Late notifications can cause major problems for drug users. 

“In Finland, the availability of the most important drugs is ensured through mandatory reserve medical supplies at wholesale operators and pharmacies. For example, there can be six or seven suppliers for basic hypertension drugs, as the market is so large. Problems arise in the case of drugs that are outside the mandatory reserve legislation and that have few suppliers.”  

Shortage registers are country-specific and maintained in each country’s own systems, with no success in establishing a single European shortage database. Moreover, not all countries’ registers are public, despite the original aim. 

Unnecessary risks, effort, and rising costs 

In addition to health-related risks, drug shortages increase costs and workloads at many levels.  

If a drug prescribed by a doctor is unavailable at the pharmacy, the staff will look for a substitute. If no substitute is available, the customer must return to the doctor to obtain a different prescription.  

Drug shortages in hospitals can result in longer hospital stays or delay critical treatment. 

“And if a substitute for the missing drug is found, it may be more expensive or less effective, or it may cause more adverse effects in the patient.” 

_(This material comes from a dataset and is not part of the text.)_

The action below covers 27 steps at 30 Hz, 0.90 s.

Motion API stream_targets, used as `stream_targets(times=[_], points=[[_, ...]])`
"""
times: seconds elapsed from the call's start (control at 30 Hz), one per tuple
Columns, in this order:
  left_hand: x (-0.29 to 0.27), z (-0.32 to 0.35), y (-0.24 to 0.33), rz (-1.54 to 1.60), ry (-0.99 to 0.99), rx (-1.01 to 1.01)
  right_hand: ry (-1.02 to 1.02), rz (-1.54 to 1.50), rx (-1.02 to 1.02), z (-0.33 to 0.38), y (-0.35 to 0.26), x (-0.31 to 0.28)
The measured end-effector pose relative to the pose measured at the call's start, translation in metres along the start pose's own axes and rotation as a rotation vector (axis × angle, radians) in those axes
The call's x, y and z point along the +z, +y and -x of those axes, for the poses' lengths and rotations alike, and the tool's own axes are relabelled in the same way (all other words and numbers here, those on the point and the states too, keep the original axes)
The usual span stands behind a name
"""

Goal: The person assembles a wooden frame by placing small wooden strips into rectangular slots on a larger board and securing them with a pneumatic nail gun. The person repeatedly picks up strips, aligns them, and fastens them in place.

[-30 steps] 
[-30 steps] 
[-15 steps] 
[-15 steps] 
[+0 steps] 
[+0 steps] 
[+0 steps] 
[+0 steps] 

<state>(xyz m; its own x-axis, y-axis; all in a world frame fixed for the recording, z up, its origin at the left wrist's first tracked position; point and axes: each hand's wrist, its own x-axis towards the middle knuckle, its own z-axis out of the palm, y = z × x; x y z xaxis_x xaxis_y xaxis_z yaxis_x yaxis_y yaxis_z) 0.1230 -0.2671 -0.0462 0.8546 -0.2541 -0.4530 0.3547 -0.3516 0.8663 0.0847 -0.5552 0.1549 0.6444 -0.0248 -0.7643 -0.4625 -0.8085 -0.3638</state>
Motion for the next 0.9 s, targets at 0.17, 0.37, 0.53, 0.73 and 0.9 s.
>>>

Regulation and sanctions needed 

In principle, the European Union obliges pharmaceutical companies to ensure the market availability of drugs. Yet as legislation does not elaborate on this obligation, in practice no sanctions (fines) are imposed either. 

“Drug companies should be given clear incentives to maintain drug availability. This can be achieved through rewards or sanctions. From an economic point of view, fines constitute an operational risk for pharmaceutical companies that could potentially slightly increase the prices of generic drugs. I nonetheless think imposing sanctions would be the most effective way to address this.” 

Ravela points out that the availability of drugs without disruptions is one of the quality factors of drugs.  

“Several other drug quality factors are strictly regulated, including the absence of impurities in drugs. The availability of drugs is a quality factor that has not been regulated at all in practice.” 

However, regulating transnational pharmaceutical companies on the national level is challenging.

"It would be desirable to provide solutions at the EU level."

Pay attention to the following when securing drug supply chains:

1.  Drug supply chains must be made increasingly transparent to researchers and the public. 

2.  Among other things, legislators must clarify current legislation on the duty to report shortages. At the same time, compliance monitoring must be made effective.  

3.  The availability of drugs must be ensured by providing pharmaceutical companies with clear obligations and corresponding sanctions.